## TASK TO COMPLETE
Look through the material below and give the number of lines where the string "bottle" occurs, with nothing added.

## MATERIAL FOR THIS TASK

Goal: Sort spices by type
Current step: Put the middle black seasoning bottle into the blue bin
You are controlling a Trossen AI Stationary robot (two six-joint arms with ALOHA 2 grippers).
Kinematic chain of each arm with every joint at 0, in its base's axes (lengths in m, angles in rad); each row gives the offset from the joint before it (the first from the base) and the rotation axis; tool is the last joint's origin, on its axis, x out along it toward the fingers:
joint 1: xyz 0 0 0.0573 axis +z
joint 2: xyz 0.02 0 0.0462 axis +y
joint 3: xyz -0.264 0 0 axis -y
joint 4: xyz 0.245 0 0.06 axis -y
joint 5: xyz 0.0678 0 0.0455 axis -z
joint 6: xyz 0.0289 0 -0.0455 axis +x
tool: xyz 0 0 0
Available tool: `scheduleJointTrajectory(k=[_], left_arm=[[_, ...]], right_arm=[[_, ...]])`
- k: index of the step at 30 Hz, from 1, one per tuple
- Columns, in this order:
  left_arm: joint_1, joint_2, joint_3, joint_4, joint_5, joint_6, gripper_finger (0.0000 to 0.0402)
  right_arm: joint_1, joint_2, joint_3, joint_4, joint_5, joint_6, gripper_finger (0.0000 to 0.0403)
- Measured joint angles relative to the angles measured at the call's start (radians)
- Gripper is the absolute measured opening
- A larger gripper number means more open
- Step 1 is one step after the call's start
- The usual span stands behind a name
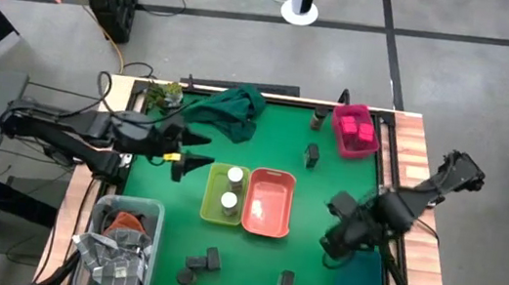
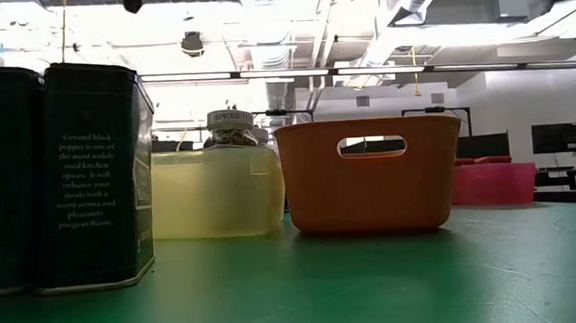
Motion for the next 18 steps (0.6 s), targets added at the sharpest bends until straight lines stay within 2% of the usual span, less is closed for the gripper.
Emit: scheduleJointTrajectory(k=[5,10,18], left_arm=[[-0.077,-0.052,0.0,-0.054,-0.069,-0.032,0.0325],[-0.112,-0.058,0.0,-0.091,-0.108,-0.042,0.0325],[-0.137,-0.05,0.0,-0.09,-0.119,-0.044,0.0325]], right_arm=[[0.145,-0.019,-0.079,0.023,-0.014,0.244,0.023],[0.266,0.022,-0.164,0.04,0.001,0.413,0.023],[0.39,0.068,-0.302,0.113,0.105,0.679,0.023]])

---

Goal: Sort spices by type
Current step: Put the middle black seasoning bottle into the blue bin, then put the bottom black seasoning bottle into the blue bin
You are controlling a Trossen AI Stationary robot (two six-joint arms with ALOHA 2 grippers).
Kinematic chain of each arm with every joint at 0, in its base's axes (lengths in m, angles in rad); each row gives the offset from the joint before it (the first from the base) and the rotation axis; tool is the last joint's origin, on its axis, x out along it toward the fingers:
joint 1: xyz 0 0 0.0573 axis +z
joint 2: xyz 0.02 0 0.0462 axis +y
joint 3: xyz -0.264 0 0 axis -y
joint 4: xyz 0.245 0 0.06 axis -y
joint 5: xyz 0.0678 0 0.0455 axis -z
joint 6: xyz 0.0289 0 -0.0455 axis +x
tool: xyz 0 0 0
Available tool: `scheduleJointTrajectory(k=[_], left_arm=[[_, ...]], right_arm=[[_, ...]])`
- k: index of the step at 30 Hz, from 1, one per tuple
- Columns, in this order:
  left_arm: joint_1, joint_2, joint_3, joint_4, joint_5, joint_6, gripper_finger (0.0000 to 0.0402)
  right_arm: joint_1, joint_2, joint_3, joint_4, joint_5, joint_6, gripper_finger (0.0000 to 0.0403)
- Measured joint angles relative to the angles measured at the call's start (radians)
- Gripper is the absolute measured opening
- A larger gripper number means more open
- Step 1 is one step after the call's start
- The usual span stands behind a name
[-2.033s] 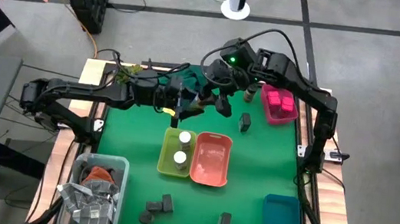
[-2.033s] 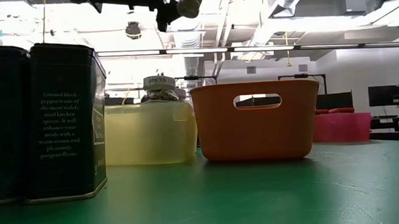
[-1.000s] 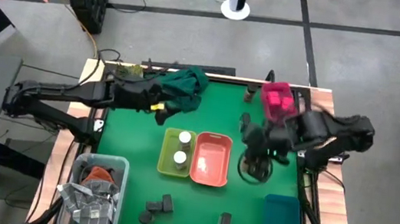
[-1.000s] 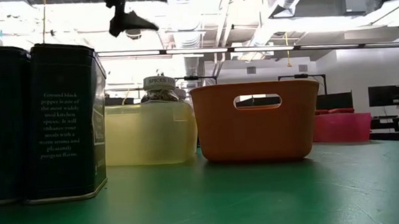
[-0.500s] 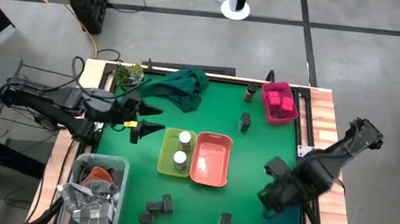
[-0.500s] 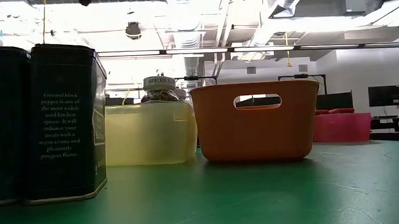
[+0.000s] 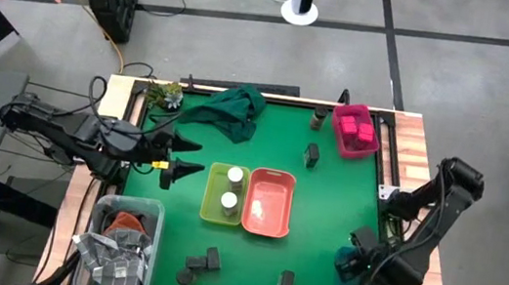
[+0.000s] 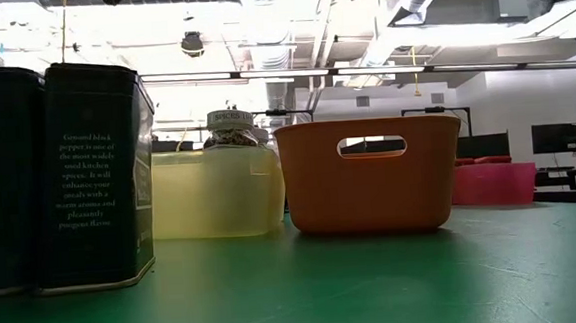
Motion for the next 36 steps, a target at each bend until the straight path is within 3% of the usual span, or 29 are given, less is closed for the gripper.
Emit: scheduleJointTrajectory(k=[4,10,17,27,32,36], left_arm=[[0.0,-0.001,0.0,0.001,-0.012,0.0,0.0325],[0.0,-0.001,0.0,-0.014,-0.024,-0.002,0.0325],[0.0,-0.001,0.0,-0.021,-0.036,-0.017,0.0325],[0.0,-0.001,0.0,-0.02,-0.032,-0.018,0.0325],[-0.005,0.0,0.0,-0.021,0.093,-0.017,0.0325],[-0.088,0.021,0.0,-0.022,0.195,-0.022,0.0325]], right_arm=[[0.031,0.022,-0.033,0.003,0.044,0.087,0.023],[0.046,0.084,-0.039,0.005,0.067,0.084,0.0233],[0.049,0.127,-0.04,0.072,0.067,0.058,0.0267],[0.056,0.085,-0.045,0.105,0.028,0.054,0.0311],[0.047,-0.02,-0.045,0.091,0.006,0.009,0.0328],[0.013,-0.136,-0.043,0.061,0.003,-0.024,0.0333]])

## TASK OUTPUT
2